Nachtkritik von Laura Brechmann

Es ist ein Bühnentechniker, der meine Aufmerksamkeit fesselt. Er sitzt in seinem Blaumann mit ausdruckslosem Gesicht am Bühnenrand und stapelt kleine weiße Steine, die kreisförmig um die Bühne angeordnet sind, mit mediativer Ruhe zu Türmchen. Ab und an zieht er an einem Strick, lässt Sand auf die Bühne rieseln, nur um sich dann wieder seinen Türmchen zu widmen. Das Schauspiel in der Bühnenmitte geht ihn nichts an. Der Wahnsinn lässt ihn kalt. Ich beobachte ihn beim Bauen seiner Steintürmchen und finde mich in seiner Teilnahmslosigkeit wieder. Mein Blick schweift immer wieder vom choreografierten Höllentrip der beiden Tänzer Julio César Iglesias Ungo und Helder Seabra ab, die mit der jüngsten Arbeit „The Well in the Lake“ Ungos Albtraum-Szenarien fortsetzen.

The Well in The Lake ©TANZweb.org_Klaus Dilger

The Well in The Lake ©TANZweb.org_Klaus Dilger

Einige bühnentechnische Mittel werden bemüht, damit Ungo und Seabra ihre Vorstellung von Wahnsinn nicht allein tänzerisch nach außen kehren.
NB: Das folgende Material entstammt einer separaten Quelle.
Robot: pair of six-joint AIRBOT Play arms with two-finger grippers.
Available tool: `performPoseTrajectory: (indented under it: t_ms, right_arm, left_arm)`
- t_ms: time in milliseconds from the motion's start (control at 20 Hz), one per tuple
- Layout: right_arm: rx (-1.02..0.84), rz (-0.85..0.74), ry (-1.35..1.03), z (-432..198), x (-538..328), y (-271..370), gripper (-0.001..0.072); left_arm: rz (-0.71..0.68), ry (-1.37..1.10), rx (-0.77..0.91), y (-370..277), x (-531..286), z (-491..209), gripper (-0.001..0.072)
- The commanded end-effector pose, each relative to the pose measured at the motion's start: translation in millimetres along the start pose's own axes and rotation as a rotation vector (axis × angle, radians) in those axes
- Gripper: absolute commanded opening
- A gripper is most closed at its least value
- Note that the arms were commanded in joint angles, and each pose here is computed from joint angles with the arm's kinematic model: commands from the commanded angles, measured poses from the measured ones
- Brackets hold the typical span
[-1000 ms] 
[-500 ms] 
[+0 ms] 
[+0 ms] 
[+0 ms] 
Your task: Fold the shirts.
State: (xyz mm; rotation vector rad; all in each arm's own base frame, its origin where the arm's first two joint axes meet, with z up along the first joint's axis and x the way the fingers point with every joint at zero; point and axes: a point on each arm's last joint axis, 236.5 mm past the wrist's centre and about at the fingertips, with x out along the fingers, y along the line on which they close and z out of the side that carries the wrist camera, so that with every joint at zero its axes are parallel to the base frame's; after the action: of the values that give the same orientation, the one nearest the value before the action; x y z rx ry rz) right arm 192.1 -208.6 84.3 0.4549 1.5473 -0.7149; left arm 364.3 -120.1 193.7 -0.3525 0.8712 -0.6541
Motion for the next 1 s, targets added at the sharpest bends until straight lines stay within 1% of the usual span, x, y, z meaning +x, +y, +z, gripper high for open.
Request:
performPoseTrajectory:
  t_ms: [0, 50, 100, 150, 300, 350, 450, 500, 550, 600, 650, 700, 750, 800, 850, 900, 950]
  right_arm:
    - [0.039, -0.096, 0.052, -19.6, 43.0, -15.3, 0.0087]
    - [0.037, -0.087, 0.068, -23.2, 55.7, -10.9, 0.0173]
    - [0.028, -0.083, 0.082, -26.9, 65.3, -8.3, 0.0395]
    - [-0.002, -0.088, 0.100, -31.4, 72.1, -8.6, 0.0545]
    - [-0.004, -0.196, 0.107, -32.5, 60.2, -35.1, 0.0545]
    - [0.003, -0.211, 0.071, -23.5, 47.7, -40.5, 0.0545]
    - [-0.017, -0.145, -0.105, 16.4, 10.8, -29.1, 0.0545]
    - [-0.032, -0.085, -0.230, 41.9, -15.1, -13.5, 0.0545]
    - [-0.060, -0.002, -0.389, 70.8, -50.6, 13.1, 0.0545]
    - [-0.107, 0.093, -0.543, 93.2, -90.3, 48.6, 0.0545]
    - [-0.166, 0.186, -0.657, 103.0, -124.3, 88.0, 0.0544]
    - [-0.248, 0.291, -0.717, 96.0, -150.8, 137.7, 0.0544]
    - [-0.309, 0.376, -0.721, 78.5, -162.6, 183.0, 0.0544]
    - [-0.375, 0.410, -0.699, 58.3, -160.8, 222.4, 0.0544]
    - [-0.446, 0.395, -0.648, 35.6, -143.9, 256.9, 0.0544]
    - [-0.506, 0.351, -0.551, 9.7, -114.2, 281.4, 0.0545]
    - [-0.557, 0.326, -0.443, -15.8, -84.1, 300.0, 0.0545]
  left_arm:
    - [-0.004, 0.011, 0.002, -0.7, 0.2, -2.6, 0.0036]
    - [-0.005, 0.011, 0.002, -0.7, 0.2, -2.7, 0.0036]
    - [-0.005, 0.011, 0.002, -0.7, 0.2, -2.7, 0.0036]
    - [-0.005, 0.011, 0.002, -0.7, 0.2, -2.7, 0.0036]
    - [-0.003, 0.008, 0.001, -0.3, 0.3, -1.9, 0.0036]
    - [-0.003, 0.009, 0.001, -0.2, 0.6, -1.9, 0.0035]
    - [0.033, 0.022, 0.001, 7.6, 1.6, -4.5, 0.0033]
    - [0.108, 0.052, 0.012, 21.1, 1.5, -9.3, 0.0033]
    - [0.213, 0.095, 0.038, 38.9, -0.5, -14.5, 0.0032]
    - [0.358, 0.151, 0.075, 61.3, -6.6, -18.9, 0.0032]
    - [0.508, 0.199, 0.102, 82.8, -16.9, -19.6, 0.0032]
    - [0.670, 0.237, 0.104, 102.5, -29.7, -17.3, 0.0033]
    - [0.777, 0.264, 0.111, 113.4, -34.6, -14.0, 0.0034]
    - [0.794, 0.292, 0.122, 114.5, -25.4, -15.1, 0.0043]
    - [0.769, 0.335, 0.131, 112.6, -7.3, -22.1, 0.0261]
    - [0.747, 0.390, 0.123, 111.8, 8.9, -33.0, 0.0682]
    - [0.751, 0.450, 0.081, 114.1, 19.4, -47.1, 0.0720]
So gibt es krampfende Körper im Stroboskoplicht; Zweikämpfe im Sandstrahl; und am Ende versinkt alles in einem diffusen Theaternebel, während die Tänzer mit schwarzer Farbe übergossen ihr letztes Pas-de-deux tanzen. Die Choreografie ist das sich-Suchen und sich-Abstoßen von zwei Kreaturen, die den Sinn für die Realität verloren haben. Wie vom Nachtmahr getrieben jagen sie sich durch den eigens geschaffenen Albtraum, treffen aufeinander, üben Druck, finden Halt im Anderen, fassen sich an die Kehle, zum schlimmsten bereit. Doch dann wenden sie sich wie vom elektrischen Schlag getroffen ab, wechseln die Richtung, zittern. Ungo und Seabra agieren wie ein in zwei Hälften gespaltenes Ich. Sie können nicht voneinander lassen und ihre Körper sind beinahe durchweg in Kontakt. Und doch ist es die Anwesenheit des anderen, die sie zusammenbrechen lassen; die ihren Wahnsinn steigert.
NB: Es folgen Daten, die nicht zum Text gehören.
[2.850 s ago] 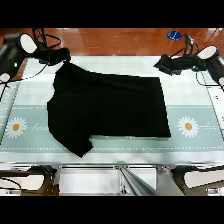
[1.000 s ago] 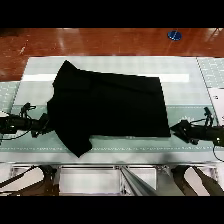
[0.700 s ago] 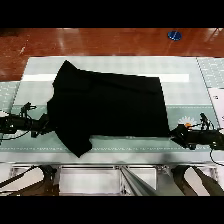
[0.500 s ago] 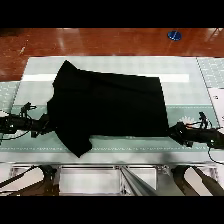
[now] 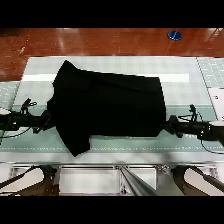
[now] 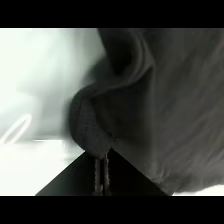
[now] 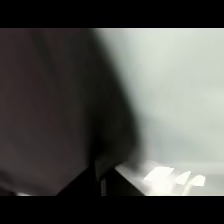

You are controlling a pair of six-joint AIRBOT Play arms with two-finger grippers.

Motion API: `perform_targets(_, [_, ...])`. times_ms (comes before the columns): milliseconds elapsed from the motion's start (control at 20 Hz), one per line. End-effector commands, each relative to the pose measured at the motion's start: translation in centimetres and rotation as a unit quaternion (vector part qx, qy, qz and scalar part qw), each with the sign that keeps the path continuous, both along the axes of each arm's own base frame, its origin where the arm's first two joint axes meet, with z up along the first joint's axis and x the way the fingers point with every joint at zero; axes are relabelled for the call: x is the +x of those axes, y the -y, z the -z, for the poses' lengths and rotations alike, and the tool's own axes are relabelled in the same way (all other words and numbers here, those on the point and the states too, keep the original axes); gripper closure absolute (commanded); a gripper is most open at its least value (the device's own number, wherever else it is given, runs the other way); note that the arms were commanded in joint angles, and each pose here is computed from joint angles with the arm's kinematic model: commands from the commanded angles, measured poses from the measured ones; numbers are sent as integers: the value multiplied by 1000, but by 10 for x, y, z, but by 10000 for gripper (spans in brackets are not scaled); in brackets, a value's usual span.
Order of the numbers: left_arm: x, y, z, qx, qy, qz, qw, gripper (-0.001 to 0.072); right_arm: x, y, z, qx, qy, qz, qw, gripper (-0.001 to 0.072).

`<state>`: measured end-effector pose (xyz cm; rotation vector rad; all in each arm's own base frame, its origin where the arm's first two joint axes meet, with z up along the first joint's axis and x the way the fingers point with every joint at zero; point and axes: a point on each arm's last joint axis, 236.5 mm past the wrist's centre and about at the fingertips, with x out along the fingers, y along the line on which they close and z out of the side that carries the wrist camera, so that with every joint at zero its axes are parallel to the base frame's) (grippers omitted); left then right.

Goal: Fold the shirts.

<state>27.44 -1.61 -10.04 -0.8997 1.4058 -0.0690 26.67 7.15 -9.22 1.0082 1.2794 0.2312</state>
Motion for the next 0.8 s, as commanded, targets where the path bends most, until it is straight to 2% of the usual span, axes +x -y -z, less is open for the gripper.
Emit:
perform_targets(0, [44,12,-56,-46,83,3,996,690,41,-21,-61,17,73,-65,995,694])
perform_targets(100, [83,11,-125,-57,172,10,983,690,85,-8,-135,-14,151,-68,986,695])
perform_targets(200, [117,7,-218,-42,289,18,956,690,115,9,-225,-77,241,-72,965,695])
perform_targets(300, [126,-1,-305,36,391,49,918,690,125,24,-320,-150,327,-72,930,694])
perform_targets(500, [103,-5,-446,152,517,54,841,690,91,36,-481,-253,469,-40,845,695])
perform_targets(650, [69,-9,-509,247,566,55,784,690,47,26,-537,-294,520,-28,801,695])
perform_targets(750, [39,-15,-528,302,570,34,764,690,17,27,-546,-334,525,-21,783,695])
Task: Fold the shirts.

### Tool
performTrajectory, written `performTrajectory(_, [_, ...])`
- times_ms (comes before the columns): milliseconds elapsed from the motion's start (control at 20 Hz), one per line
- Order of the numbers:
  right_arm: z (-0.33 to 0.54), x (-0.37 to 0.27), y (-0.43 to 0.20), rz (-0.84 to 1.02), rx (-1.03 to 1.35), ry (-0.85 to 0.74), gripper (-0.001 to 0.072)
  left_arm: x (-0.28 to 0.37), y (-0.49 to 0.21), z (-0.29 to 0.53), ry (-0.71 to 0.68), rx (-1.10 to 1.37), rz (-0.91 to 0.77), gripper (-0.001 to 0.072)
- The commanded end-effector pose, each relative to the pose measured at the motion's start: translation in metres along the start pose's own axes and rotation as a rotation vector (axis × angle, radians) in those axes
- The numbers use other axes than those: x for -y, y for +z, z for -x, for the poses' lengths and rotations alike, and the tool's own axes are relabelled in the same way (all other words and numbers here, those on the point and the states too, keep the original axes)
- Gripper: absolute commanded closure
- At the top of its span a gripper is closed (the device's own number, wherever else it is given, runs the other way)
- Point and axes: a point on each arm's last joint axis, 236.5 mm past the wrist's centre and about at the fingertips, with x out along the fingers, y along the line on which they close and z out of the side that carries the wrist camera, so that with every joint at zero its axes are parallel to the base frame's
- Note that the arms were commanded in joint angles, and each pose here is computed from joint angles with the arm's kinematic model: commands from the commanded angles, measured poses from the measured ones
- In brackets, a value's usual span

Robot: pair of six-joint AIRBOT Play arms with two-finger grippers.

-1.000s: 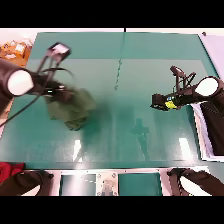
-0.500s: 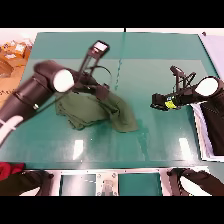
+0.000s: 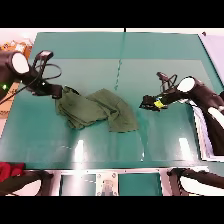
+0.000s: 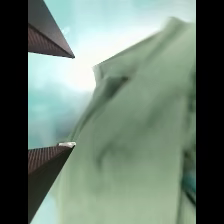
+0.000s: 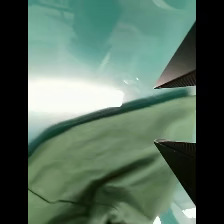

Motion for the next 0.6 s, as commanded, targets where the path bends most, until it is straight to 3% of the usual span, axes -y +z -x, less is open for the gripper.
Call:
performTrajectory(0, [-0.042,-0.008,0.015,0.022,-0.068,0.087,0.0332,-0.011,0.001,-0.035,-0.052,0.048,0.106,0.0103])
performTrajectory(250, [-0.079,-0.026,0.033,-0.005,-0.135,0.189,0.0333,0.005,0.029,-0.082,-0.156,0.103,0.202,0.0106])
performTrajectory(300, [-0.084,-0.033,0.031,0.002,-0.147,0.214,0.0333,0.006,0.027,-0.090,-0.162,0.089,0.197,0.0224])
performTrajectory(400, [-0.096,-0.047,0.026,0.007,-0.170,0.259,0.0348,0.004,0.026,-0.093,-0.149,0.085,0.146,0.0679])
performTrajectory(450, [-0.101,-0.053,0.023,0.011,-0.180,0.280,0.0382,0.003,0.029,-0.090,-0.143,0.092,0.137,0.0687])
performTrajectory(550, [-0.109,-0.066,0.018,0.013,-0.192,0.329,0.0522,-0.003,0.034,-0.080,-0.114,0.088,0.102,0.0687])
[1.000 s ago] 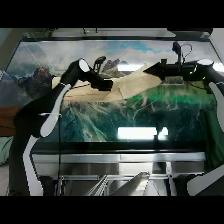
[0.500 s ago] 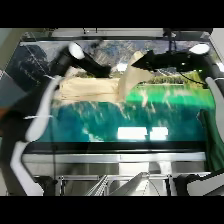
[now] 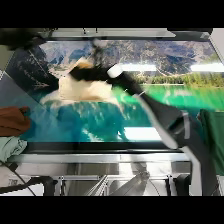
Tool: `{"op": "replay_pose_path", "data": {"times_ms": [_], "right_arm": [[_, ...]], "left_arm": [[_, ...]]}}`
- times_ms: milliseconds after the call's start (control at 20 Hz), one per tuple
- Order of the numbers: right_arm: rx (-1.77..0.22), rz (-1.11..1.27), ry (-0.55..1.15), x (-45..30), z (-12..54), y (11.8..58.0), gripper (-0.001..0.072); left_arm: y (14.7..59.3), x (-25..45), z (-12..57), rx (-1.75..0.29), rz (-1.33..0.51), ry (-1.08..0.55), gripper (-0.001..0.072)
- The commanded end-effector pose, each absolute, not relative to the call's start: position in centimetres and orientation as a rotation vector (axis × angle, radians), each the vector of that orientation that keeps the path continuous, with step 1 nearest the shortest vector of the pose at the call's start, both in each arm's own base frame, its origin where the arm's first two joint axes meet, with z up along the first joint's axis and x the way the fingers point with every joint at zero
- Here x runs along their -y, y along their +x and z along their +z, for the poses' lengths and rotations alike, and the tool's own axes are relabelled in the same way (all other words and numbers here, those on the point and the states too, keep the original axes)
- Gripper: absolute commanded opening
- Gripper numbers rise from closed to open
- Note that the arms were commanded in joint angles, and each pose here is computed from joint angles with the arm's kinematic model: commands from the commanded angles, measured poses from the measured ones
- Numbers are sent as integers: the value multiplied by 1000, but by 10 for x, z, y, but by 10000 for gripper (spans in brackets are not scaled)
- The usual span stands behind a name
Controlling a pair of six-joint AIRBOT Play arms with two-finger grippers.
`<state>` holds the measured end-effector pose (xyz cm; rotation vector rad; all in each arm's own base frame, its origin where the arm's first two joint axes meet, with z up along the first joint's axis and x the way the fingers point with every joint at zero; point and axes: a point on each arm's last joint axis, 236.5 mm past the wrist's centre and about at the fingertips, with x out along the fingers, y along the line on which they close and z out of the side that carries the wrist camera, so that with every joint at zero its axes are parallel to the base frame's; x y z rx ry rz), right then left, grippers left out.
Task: Fold the shirts.
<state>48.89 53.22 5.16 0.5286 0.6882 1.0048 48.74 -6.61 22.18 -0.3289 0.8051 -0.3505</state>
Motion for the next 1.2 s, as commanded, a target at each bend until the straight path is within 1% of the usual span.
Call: {"op": "replay_pose_path", "data": {"times_ms": [0, 50, 100, 150, 200, 300, 400, 500, 650, 700, 750, 800, 850, 1000, 1150], "right_arm": [[-712, 943, 582, -573, 1, 470, 633], [-743, 979, 576, -572, 3, 463, 633], [-764, 1016, 572, -567, 11, 460, 605], [-771, 1042, 572, -558, 24, 462, 322], [-762, 1073, 555, -545, 41, 467, 16], [-739, 1090, 499, -503, 70, 486, 20], [-853, 1005, 507, -441, 74, 507, 18], [-993, 897, 515, -375, 56, 519, 17], [-1155, 773, 557, -317, 4, 520, 20], [-1191, 743, 574, -309, -15, 519, 59], [-1209, 722, 584, -307, -32, 521, 370], [-1228, 704, 597, -306, -50, 523, 720], [-1246, 699, 633, -310, -63, 523, 701], [-1240, 720, 806, -337, -80, 529, 702], [-1201, 785, 956, -377, -79, 527, 702]], "left_arm": [[474, 42, 198, -860, -329, -331, 18], [473, 42, 187, -879, -331, -328, 18], [474, 43, 178, -886, -329, -332, 18], [476, 46, 173, -885, -333, -325, 18], [475, 46, 169, -890, -335, -319, 18], [476, 46, 169, -888, -337, -316, 18], [476, 44, 178, -876, -339, -307, 18], [472, 45, 187, -875, -351, -294, 18], [464, 49, 191, -896, -375, -275, 18], [463, 52, 190, -903, -382, -272, 18], [463, 52, 189, -905, -382, -273, 18], [464, 55, 188, -909, -388, -272, 18], [463, 58, 186, -915, -394, -269, 18], [463, 58, 185, -916, -402, -256, 18], [463, 57, 184, -915, -408, -240, 18]]}}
THE-WELL-IN-THE-LAKE©TANZweb.org_Klaus-Dilger

THE-WELL-IN-THE-LAKE©TANZweb.org_Klaus-Dilger

Der Abend wollte die Choreografie eines Albtraums sein. Doch es fehlt die dramaturgische Raffinesse, damit man den Vergleich mit den im Begleittext erwähnten „Beckett’schen Szenarien“ wagen kann. In der Bewegungssprache des schizophrenen Pas-de-deux wurde der Existentialismus von Beckett oder Satre gesucht, doch finden tut man einen an Horrorzirkus erinnernden Versuch. Das was mit einigem technischen Aufwand in „The Well in the Lake“ gezeigt wird ist eben nur eine Vorstellung von Wahnsinn. Anstatt Tiefe finden wir Effekte vor, die einen schnell ermüden.
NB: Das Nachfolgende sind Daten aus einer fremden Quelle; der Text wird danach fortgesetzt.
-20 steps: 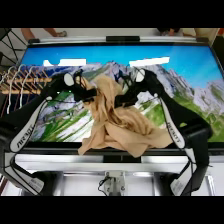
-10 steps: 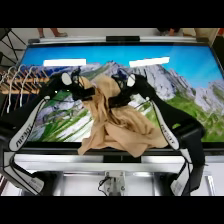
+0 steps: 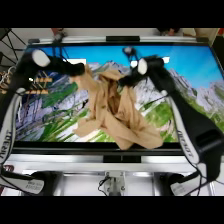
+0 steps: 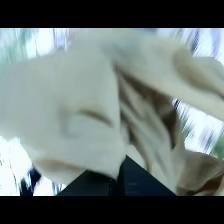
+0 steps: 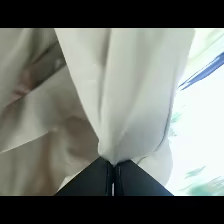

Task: Fold the shirts.

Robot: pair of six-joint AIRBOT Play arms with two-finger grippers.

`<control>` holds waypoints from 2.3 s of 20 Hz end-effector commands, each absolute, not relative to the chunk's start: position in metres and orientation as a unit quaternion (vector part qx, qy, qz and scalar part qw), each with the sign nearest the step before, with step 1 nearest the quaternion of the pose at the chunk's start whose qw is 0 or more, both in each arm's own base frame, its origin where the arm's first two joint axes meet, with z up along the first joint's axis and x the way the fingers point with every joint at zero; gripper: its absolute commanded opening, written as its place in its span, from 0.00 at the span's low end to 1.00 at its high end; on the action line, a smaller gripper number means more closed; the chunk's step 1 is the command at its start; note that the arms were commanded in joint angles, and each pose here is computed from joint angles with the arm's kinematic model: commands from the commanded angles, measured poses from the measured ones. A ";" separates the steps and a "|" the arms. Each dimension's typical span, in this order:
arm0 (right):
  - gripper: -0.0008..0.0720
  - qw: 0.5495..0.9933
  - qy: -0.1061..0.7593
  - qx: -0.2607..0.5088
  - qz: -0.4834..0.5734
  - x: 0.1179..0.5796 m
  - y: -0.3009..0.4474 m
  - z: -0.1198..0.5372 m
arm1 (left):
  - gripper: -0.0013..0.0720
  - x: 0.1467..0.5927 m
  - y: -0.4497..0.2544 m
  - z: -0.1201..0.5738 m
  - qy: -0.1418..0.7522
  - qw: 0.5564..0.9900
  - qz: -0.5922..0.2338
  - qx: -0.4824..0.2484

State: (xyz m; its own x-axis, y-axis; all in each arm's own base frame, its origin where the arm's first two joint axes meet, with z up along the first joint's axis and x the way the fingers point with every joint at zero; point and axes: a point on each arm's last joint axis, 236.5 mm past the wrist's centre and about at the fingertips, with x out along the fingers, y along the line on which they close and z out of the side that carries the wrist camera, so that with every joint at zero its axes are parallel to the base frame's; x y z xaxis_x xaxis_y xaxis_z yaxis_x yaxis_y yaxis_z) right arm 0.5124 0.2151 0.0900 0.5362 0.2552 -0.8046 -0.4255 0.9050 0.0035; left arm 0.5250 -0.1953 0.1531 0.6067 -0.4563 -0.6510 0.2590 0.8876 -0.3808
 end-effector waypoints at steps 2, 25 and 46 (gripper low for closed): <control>0.10 0.987 0.060 -0.079 0.123 0.532 0.147 0.383 | 0.08 0.500 -0.148 0.429 0.070 0.960 -0.222 -0.153; 0.93 0.773 0.633 -0.052 0.019 0.259 0.052 0.005 | 1.00 0.250 -0.165 -0.044 0.653 0.745 -0.125 -0.054; 0.93 0.740 0.608 0.064 0.280 0.370 0.287 -0.005 | 0.88 0.360 -0.277 -0.070 0.637 0.730 -0.217 -0.121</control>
State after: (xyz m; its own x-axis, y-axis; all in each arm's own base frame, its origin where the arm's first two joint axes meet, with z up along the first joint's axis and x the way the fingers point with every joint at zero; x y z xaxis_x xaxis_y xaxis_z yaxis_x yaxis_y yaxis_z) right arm 0.3893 0.2646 0.0234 0.2089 0.4884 -0.8473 -0.3106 0.8546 0.4161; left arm 0.3661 -0.2625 -0.0374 0.1563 -0.4671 -0.8703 0.1518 0.8820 -0.4461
Doch wenn der Blick abschweift, dann verschwimmt die Realität tatsächlich ein wenig. Denn neben Ungo und Seabra stehen auch die beiden Musiker Christoph Heinze (dessen Künstlername passenderweise „Inhalt der Nacht“ ist) und Stijn Vanmarsenille auf der Bühne. Die Musik, Dark Techno mit experimentellen Sounds durchmixt, wird live produziert und gemischt. Die Sound-Assemblage produziert die Tiefe, die die Choreografie größtenteils vermissen lässt. Zudem, und das ist ein gelungener Clou der Inszenierung, irritiert ihr teilnahmsloses Fixieren des Tanzgeschehen den Rhythmus des Abends. Vanmarsenille trägt dabei einen Motoradhelm und eine schwarze Lederjacke. In dieser Kostümierung prüft er, während die beiden Tänzer in ihren Wahnvorstellungen versinken, die Kabel, spielt Klavier oder E-Gitarre und beschaut auf dem Lautsprecher sitzend die beiden Tänzer. Ebenso wie das Bauen der Steintürme fesseln eben diese Brüche in der Dramaturgie die Aufmerksamkeit, da sie nicht einzuordnen sind. Durch die Anwesenheit dieser Gestalten, die am Rande unseres Sichtfelds auftauchen, wird die klare Lesart des Abends aus dem Gleichgewicht gebracht. Ein beunruhigendes Gefühl, das einen vielleicht dann doch an seinen letzten Albtraum denken lässt.